- _Prompt_
Each line of the records below that contains "answer" needs to be copied.
Records to use START
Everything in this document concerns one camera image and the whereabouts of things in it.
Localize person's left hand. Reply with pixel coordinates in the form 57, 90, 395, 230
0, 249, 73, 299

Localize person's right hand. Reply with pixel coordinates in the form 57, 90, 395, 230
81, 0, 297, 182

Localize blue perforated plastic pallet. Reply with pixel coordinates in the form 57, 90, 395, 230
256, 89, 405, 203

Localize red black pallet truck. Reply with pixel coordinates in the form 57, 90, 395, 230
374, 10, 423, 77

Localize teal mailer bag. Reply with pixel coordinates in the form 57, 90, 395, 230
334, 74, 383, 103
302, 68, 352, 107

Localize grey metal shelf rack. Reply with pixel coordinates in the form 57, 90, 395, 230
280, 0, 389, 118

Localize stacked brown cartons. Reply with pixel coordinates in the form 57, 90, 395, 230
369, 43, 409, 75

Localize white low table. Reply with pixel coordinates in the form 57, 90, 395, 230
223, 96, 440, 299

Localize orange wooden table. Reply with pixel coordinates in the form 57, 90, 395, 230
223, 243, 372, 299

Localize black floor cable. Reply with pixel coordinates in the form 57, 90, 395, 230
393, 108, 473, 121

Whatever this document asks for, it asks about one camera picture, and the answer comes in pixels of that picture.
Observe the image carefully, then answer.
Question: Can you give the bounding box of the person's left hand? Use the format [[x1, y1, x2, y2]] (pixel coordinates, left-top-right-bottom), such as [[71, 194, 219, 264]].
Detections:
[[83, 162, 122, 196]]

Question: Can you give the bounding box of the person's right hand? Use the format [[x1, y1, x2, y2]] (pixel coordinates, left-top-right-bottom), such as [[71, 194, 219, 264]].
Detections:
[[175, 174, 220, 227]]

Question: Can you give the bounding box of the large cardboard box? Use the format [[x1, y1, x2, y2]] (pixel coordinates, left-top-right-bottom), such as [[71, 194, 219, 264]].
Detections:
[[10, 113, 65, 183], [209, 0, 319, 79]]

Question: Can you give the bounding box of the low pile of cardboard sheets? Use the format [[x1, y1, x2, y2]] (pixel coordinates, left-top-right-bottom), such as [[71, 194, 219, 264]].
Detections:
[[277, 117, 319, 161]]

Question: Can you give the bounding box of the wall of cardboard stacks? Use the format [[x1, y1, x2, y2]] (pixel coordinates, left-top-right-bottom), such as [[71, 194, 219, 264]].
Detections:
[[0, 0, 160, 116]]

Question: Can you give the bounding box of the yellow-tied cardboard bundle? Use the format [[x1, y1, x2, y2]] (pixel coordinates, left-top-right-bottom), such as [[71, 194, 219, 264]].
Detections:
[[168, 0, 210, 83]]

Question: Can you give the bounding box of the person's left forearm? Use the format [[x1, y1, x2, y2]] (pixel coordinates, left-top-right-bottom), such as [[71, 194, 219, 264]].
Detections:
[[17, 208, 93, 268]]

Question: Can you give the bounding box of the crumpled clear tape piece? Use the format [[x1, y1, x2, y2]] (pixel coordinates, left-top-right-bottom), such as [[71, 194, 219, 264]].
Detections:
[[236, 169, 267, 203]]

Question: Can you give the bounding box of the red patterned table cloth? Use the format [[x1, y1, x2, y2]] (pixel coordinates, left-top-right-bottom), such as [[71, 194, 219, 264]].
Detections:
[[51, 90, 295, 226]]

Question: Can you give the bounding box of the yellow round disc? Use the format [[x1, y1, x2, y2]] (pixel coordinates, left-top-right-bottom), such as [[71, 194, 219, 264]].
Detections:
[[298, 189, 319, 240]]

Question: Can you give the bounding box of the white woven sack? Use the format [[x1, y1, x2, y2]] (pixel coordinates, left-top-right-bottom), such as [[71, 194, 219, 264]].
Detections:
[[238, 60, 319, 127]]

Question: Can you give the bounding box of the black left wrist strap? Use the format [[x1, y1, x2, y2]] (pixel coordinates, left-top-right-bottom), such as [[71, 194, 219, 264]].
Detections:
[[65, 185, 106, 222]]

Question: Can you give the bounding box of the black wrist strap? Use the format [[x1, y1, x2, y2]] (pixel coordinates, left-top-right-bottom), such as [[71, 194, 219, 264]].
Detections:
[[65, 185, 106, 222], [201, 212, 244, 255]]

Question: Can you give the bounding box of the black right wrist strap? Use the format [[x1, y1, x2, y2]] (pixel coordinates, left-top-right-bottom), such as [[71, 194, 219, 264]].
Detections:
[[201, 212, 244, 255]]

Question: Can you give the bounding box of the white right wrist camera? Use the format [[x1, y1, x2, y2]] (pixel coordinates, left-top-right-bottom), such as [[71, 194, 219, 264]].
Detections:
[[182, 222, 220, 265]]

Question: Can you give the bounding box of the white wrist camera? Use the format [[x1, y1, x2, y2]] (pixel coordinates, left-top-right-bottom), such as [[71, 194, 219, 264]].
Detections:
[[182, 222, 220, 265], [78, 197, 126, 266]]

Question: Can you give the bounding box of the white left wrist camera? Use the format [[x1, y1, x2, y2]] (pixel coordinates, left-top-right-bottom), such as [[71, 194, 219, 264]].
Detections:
Records to use END
- _Result of the exercise_
Whatever this document asks for, it asks about one camera picture, and the answer comes in pixels of that picture.
Observe the image carefully, then answer.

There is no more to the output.